> _THE TASK_
Stop after the line with "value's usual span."; until then, please copy every line of the records word for word from the first.

> _EXTRACTED ENTRIES_
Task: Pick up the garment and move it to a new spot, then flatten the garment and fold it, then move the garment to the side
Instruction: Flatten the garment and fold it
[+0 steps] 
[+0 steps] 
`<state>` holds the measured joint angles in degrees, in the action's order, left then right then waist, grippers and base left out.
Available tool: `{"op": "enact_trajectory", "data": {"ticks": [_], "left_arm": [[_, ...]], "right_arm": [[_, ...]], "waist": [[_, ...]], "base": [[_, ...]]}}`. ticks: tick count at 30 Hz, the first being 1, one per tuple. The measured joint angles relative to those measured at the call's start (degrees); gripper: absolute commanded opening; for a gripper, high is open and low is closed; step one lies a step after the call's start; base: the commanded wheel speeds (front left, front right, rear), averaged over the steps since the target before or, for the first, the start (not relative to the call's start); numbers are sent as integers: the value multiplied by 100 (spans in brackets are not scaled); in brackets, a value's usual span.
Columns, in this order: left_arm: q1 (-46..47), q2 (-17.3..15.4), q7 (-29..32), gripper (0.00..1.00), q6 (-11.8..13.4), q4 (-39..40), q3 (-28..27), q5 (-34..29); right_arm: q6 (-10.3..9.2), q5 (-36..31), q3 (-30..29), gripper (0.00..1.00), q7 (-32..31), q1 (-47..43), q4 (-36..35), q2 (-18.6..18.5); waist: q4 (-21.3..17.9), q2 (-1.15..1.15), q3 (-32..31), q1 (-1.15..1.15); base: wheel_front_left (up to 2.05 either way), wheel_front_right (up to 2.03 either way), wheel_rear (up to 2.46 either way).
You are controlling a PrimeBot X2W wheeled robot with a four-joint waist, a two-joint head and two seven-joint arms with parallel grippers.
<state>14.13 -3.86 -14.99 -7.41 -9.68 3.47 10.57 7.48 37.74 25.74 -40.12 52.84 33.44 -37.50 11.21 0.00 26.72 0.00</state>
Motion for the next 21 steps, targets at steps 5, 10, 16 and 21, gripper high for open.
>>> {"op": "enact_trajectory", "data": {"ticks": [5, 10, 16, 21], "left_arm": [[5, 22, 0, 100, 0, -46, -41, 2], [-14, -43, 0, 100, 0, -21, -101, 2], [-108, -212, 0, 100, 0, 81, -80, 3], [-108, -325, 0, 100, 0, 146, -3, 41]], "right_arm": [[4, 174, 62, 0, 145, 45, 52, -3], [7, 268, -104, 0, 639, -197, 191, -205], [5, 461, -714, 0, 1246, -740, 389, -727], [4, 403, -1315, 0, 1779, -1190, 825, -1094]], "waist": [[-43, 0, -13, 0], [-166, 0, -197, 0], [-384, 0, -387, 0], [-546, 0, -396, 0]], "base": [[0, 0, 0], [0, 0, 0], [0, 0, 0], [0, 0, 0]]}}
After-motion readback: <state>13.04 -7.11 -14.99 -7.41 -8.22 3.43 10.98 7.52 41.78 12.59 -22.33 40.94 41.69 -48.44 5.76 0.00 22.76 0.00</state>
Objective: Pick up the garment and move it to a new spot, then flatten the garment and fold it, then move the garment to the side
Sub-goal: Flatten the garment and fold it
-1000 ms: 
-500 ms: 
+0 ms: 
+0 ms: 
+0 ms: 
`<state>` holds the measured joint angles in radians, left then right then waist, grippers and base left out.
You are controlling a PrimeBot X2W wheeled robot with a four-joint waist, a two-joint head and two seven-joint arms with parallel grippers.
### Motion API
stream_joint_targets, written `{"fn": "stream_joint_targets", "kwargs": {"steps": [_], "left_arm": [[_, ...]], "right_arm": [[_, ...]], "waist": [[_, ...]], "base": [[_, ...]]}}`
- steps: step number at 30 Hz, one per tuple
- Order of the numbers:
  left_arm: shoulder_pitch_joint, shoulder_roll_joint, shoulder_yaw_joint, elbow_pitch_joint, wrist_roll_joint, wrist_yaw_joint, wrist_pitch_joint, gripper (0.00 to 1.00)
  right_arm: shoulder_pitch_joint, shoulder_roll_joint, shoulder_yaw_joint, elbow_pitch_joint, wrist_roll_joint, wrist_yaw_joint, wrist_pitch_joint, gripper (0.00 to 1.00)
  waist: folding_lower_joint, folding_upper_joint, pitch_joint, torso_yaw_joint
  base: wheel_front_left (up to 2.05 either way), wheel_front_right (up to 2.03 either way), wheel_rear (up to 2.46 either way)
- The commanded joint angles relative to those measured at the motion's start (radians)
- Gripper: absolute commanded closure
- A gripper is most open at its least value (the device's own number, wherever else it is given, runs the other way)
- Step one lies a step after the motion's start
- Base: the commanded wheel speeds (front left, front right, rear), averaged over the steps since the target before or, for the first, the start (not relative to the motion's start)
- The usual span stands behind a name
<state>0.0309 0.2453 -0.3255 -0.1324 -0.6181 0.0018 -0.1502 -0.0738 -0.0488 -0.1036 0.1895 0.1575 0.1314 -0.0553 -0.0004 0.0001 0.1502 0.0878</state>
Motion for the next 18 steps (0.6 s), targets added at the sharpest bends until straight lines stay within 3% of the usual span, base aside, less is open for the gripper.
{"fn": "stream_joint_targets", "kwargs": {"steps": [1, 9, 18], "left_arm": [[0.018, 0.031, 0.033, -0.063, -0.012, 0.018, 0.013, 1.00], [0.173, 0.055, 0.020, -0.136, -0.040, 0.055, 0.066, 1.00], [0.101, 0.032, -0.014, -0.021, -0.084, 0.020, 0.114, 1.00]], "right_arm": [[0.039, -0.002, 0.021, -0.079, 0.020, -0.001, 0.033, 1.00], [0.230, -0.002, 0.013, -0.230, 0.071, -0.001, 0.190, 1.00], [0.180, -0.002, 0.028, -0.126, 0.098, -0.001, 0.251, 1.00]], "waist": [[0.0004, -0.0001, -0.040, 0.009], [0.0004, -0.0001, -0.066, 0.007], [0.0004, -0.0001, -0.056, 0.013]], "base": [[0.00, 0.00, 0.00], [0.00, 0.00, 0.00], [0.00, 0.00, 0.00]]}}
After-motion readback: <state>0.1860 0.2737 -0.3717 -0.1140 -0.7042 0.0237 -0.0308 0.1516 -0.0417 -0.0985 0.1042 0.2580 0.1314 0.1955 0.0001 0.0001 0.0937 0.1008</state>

> _REPLY TO THE TASK_
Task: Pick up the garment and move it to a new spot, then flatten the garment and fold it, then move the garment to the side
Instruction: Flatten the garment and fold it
[+0 steps] 
[+0 steps] 
`<state>` holds the measured joint angles in degrees, in the action's order, left then right then waist, grippers and base left out.
Available tool: `{"op": "enact_trajectory", "data": {"ticks": [_], "left_arm": [[_, ...]], "right_arm": [[_, ...]], "waist": [[_, ...]], "base": [[_, ...]]}}`. ticks: tick count at 30 Hz, the first being 1, one per tuple. The measured joint angles relative to those measured at the call's start (degrees); gripper: absolute commanded opening; for a gripper, high is open and low is closed; step one lies a step after the call's start; base: the commanded wheel speeds (front left, front right, rear), averaged over the steps since the target before or, for the first, the start (not relative to the call's start); numbers are sent as integers: the value multiplied by 100 (spans in brackets are not scaled); in brackets, a value's usual span.

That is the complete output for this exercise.